_TASK ITEM_: The lines to copy are those in the records below that hold the word "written".

_LISTED RECORDS_:
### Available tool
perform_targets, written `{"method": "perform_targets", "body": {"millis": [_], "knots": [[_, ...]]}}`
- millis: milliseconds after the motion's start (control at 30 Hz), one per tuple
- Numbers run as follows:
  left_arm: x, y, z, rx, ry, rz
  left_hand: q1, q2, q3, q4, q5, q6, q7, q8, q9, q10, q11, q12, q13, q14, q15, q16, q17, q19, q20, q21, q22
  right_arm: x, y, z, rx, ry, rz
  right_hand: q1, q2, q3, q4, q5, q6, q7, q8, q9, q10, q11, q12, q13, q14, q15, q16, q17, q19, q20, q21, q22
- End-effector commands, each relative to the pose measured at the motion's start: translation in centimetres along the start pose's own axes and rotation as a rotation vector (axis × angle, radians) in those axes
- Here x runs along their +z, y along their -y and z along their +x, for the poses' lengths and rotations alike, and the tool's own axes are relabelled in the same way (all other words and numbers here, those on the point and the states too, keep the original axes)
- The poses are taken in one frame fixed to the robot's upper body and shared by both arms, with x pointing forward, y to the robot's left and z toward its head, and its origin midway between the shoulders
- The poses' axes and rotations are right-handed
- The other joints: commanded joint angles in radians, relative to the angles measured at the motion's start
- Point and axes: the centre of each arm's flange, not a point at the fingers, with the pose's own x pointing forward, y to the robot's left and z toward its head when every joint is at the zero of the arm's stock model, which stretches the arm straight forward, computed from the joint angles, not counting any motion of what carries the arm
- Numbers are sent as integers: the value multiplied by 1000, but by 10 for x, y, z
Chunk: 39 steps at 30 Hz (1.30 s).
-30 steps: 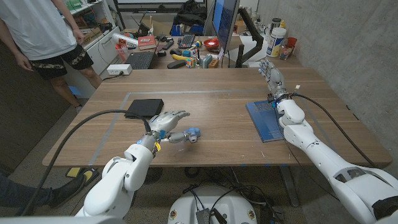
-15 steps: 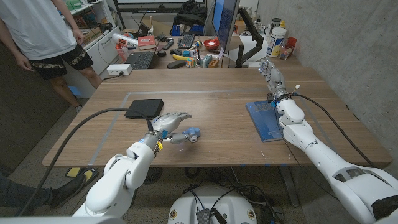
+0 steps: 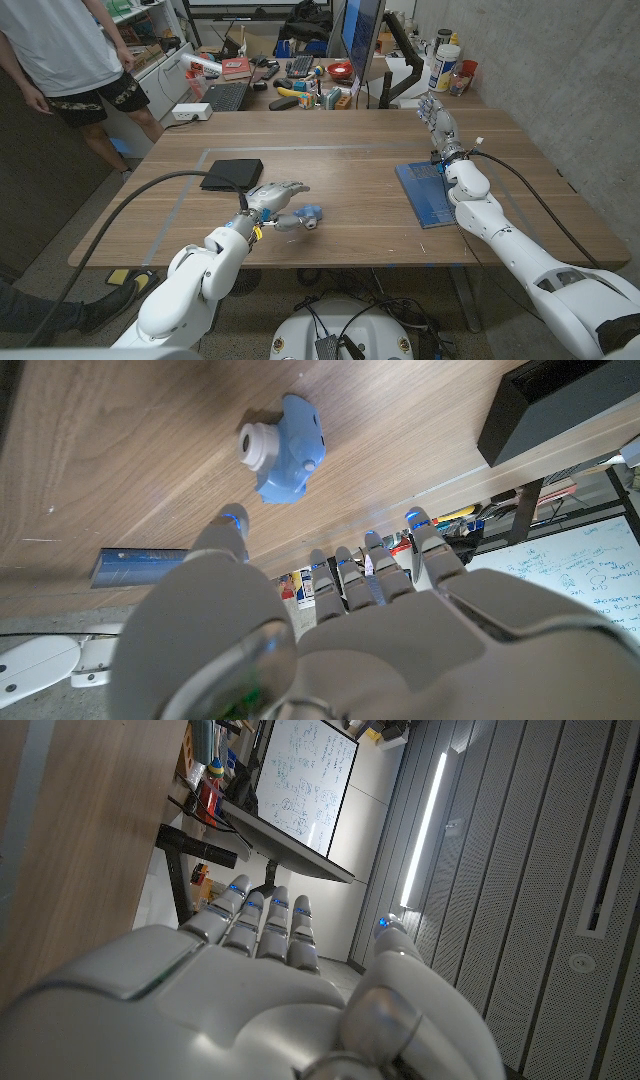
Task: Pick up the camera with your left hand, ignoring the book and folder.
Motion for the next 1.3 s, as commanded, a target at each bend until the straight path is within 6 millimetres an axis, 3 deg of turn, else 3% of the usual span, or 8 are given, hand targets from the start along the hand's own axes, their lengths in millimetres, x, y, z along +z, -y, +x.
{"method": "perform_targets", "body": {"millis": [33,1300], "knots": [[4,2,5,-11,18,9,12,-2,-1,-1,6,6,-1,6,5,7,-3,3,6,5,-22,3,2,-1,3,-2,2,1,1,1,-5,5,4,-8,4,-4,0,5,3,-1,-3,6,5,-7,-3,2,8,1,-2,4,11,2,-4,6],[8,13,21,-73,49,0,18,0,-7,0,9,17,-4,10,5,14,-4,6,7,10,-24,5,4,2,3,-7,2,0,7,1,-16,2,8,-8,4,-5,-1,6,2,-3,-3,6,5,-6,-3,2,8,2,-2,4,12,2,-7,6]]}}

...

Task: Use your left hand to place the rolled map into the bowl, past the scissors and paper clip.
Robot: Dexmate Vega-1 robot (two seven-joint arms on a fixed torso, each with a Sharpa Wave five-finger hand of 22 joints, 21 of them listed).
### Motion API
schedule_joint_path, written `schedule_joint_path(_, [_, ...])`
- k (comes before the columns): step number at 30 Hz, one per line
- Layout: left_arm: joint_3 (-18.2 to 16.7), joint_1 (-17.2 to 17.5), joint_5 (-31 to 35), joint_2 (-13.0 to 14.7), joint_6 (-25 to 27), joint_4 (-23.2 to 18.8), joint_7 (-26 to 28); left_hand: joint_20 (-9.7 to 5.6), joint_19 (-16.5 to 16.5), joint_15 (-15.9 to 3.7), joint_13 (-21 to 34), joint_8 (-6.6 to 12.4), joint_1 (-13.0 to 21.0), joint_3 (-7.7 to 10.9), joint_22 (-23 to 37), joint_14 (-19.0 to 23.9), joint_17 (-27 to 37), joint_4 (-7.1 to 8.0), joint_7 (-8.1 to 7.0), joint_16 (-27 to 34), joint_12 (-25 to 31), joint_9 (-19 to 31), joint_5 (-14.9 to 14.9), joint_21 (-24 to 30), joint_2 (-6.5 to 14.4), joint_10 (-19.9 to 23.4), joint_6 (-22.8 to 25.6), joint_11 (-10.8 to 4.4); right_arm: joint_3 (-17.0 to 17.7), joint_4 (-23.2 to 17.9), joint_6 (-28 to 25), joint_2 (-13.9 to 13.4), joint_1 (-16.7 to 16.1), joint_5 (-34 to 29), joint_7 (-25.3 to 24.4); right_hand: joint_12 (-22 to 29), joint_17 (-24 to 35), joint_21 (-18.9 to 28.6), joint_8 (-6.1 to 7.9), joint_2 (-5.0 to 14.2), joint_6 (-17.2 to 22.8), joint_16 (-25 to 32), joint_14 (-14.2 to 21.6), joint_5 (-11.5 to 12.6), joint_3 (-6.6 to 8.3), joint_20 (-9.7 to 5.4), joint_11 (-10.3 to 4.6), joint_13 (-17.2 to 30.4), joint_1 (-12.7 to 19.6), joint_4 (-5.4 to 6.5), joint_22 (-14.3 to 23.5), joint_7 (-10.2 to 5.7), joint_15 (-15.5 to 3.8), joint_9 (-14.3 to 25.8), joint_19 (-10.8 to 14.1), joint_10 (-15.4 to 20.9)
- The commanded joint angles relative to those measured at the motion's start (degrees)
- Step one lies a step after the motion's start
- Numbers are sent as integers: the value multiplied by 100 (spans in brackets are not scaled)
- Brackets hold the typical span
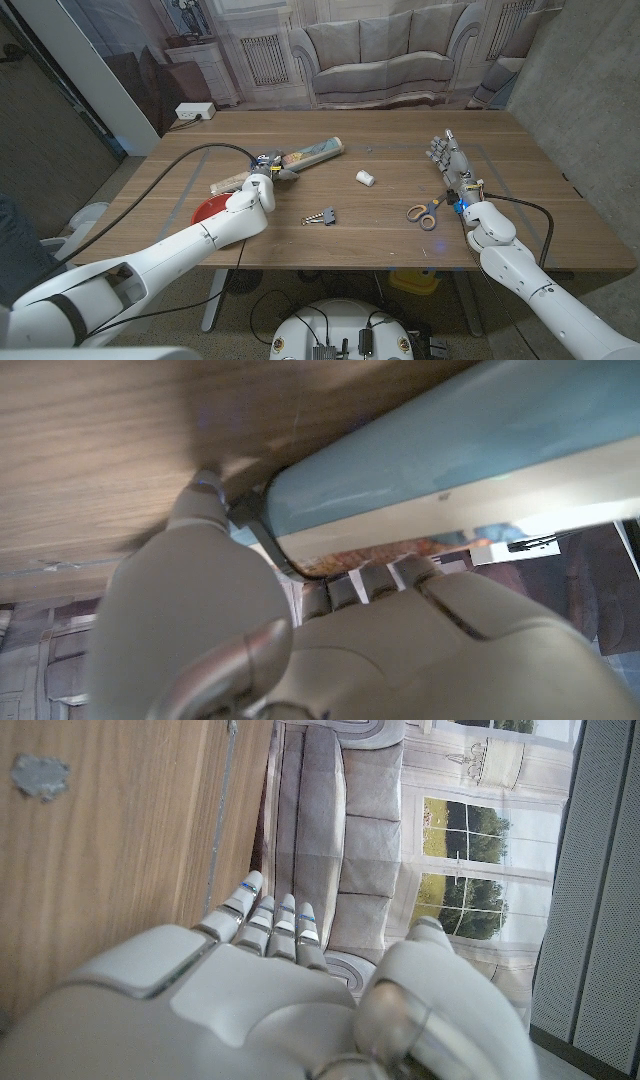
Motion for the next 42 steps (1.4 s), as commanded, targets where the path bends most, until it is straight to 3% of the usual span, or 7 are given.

_ANSWER TO THE EXERCISE_:
perform_targets, written `{"method": "perform_targets", "body": {"millis": [_], "knots": [[_, ...]]}}`
schedule_joint_path, written `schedule_joint_path(_, [_, ...])`

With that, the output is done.